WHAT CAN STOCK THROUGHPUT INSURANCE DO FOR YOU?
Often the manufacture, transit and storage of products are insured under separate policies for Cargo whilst in transit and Property All Risks for storage, more often than not with different underwriters. You may ask “at what point does a Cargo policy cease and the Property All Risks policy incept, is there any gap in cover”? A good question and unfortunately the answer is yes, there is potential gap in cover.
To take an example, a large consignment is delivered which has been passed through a security barrier to the storage area but authorised personnel are missing to take over the goods. If they are subsequently stolen when the driver seeks assistance, you may have a rude awakening.
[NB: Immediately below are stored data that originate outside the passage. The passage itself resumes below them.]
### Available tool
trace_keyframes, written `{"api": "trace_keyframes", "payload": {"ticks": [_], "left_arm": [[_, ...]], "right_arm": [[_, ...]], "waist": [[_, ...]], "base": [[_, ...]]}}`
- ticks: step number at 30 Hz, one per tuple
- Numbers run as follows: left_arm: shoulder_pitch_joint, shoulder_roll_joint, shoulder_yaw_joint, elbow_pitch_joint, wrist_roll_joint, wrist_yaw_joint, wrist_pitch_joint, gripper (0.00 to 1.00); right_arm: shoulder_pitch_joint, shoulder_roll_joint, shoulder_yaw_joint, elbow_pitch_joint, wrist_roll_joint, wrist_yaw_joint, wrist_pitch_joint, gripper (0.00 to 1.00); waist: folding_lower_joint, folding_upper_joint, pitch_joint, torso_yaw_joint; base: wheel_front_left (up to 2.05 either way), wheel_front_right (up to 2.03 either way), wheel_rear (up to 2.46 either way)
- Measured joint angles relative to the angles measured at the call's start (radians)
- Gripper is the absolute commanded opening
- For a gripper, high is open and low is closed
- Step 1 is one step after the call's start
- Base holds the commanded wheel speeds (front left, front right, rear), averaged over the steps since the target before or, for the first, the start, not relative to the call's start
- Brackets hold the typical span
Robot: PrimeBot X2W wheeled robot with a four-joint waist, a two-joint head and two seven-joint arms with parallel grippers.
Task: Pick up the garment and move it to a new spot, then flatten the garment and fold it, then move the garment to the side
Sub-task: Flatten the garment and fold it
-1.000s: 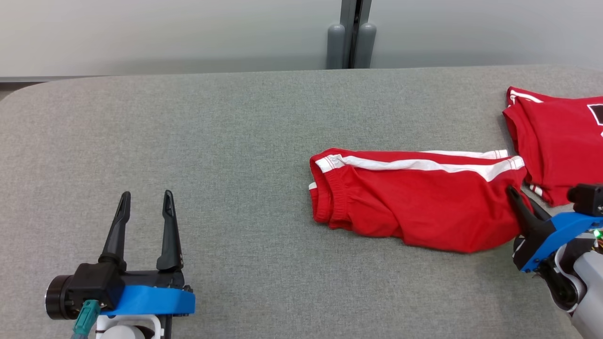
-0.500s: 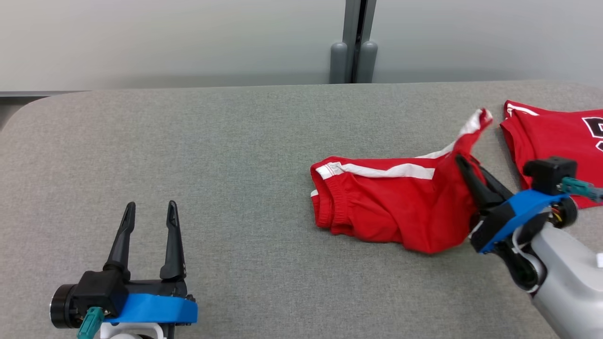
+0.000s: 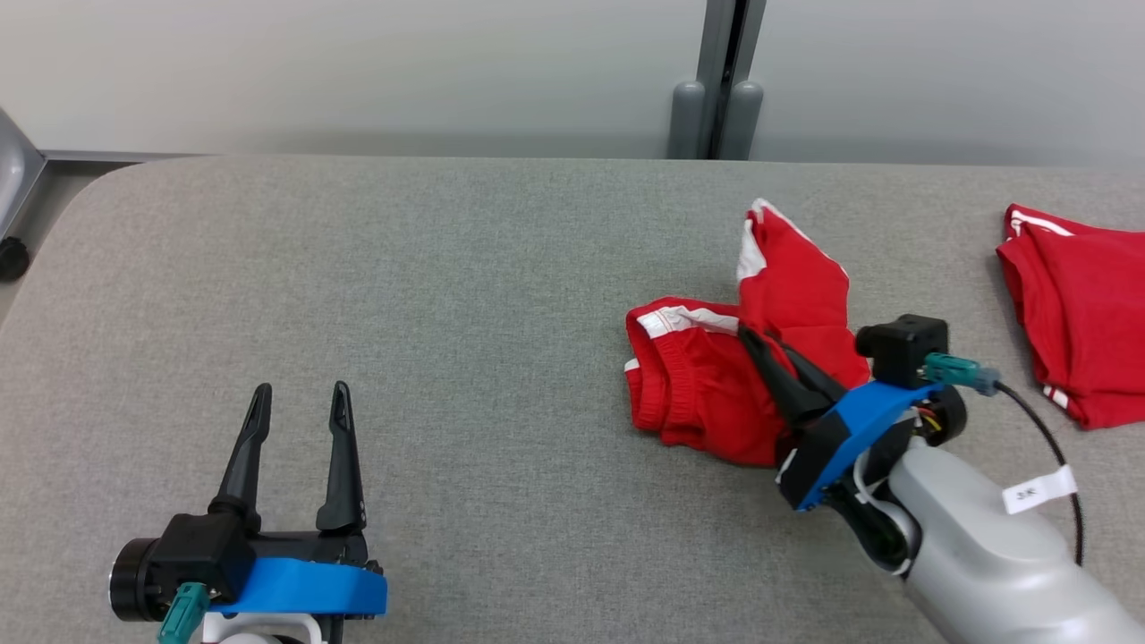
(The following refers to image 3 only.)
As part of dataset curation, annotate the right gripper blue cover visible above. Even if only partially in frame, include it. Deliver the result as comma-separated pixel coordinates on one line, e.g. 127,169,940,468
738,324,969,513

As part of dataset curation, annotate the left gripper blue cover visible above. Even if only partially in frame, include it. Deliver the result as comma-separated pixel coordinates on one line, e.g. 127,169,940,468
109,381,388,644

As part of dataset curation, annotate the red shorts white stripe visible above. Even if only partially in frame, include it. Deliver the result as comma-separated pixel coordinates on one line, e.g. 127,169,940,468
624,199,873,469

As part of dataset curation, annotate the red white jersey shirt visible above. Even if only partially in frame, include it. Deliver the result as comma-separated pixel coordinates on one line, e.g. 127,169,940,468
996,204,1145,430

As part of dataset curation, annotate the grey metal stand leg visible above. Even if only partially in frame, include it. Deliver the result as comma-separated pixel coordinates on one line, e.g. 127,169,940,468
0,107,46,242

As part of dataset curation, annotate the right camera cable teal plug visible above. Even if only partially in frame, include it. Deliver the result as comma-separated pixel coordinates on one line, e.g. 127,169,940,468
921,352,1085,566

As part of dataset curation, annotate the camera cable teal plug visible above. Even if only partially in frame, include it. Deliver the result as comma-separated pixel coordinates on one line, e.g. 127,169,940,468
921,352,1085,566
157,581,211,644

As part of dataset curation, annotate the left camera cable teal plug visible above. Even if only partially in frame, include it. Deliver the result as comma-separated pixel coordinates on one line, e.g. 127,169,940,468
157,581,211,644

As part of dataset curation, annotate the white cable label tag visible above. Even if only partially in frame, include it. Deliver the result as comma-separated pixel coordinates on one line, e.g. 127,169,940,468
1002,465,1079,515

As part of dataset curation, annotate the grey partition post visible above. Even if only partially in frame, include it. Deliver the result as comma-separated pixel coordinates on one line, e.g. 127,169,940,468
666,0,768,162
The cargo underwriters will probably claim the barrier was lifted and therefore a property claim, the property underwriters will deem that the goods were still on a carrying conveyance and therefore a cargo loss. Unfortunately this isn’t just an example for a potential gap in cover, this event actually occurred, and the Insured was left out of pocket.
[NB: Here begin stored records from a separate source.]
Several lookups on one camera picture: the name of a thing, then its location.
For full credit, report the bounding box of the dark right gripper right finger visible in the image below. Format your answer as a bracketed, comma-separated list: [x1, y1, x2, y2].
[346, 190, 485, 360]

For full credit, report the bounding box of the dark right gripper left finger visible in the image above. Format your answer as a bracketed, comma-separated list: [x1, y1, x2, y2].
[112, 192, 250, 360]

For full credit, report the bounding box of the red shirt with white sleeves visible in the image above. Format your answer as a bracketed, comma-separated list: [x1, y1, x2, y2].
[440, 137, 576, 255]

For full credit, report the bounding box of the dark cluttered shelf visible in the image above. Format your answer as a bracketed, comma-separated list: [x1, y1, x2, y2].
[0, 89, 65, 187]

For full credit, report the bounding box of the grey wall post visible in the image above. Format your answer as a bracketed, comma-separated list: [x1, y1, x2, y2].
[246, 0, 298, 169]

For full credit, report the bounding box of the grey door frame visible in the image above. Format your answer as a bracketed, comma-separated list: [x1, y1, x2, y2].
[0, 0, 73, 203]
It can get even more complicated if you are involved with the transportation to post-conflict, hostile territories such as Iraq and Afghanistan where the limited available markets can make the potential gap in cover even greater due to terms and conditions underwriters are prepared to offer.
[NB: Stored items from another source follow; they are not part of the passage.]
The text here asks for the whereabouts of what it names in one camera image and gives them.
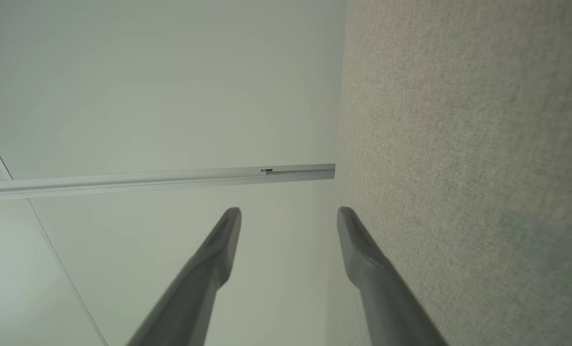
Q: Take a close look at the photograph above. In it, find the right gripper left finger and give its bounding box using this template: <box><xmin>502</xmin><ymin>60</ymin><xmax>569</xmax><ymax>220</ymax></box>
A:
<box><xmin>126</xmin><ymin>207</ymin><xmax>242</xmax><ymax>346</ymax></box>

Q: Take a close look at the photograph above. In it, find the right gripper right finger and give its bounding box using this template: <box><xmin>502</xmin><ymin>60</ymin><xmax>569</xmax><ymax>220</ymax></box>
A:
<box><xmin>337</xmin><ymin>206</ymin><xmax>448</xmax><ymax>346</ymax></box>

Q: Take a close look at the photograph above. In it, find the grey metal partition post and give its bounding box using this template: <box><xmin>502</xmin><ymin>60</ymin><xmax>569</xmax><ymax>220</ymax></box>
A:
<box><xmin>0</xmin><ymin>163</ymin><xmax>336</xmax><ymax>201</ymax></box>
There have also been examples of larger manufacturers purchasing separate Cargo insurance policies for differing operational divisions which with Inter-Company movements have led to assumptions being made, that one division has arranged cover, when in effect neither have done so..
As a Manufacturer or Freight Forwarder you can access coverage for your global transit and stock exposures combined under one contract, including raw materials and finished products if required, providing you cradle to grave cover.
It can be a solution for your global supply chain with a vast reduction of potential gaps in cover and ease potential administration problems within your global network.
So in addition to continuous coverage what other benefits can you obtain? Well these could include:
- Lower deductibles
- Competitive premium with one policy one market
- Beneficial basis of valuation, especially on Sales Price where losses would be settled on the same basis even if your goods are unsold.
- Lower administration costs, easier to run, with an annual premium adjustment at expiry.